English Department undergoes name and staffing changes

The department will now be known as the ‘Literature and Writing Department,’ intended to reflect the department’s expanding global focus.


Amanda Perry, Contributing Writer

In November 2021, an email went out to students and faculty announcing the English Department was undergoing a name change. Department Chair Sheldon George said he was pleased to share the faculty’s decision to alter the English Department’s title to the ‘Department of Literature and Writing’.

The English Department has historically offered two majorsLiterature and Creative Writingand curriculum does not solely focus on British and Anglo-American works, as the original title may have implied. 

There have been many efforts underway in the past two years to update the department’s curriculum and hire more professors, said George. The major requirements were changed in 2020, and Professor Farooz Rather joined their team in fall 2021 to help boost the department’s creative writing opportunities. 

According to George’s email announcement, “names make a statement and define an identity” and the title of ‘English Department’ no longer suited the department’s current goals. 

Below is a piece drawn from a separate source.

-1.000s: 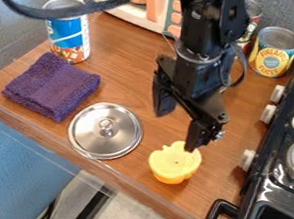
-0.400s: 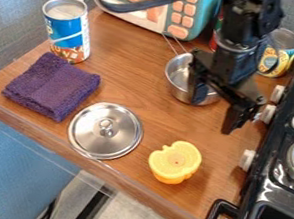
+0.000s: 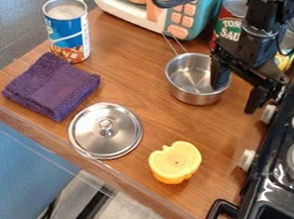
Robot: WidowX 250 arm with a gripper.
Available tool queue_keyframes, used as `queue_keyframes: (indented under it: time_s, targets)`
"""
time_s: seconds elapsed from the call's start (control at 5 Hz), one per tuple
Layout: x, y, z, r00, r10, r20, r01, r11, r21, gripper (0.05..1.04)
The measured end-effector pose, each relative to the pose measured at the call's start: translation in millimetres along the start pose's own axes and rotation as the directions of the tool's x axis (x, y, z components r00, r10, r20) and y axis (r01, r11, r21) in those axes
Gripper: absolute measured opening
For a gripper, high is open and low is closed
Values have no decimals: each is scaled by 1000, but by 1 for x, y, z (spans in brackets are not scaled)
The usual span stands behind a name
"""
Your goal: Put the silver pot on top of the purple cloth
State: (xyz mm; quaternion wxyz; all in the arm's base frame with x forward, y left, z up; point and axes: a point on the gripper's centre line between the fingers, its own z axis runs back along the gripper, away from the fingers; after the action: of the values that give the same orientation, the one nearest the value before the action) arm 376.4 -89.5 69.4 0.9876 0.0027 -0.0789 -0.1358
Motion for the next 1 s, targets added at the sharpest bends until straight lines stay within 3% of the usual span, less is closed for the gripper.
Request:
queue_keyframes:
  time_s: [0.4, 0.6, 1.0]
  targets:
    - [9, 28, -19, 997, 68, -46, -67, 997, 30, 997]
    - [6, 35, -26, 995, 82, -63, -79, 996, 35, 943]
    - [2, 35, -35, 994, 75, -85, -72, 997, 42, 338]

Faculty aims to de-center the historically dominant English/British contexts within academia and “cultivate students who hold sophisticated understandings of diverse bodies of literature, from works by African American, Native American and Latinx authors to writings from Britain and postcolonial locations in the global south.” This name change comes as a culmination of years of reflection and growth, said George. 

Multiple students disclosed to the Voice that while they are supportive of the name change and department updates, the recent departures of Professors Audrey Golden and Dr. Lydia Fash have left them shocked. Both professors left Simmons at the end of the fall 2021 semester. The exit of Fash and Golden are unrelated to the departmental name change. 

Senior English major Sara Getman reflected that when she arrived at Simmons in 2018, the entire department was filled with professors, creating a lively and inviting environment. 

Getman expressed worry about the department’s future, saying in an email that “with the departure of Fash and Golden, it feels barren.” Getman questioned who will fill the open positions. 

When asked about the recent departures from the department, George shared that while the department is saddened by the loss of Golden and Fash, four highly qualified faculty members have temporarily joined their team to teach spring courses. 

George shared that the department has also begun a global search to fill Professor Golden’s position and hopes to have a full-time hire by fall 2022. They will then look into finding a replacement for Professor Fash.

George wants to reiterate that while change is inevitable, the stability of the Literature and Writing program has not been impacted. The breadth and rigor of the department’s courses remain the same as they continue to adapt to the constantly evolving humanities field.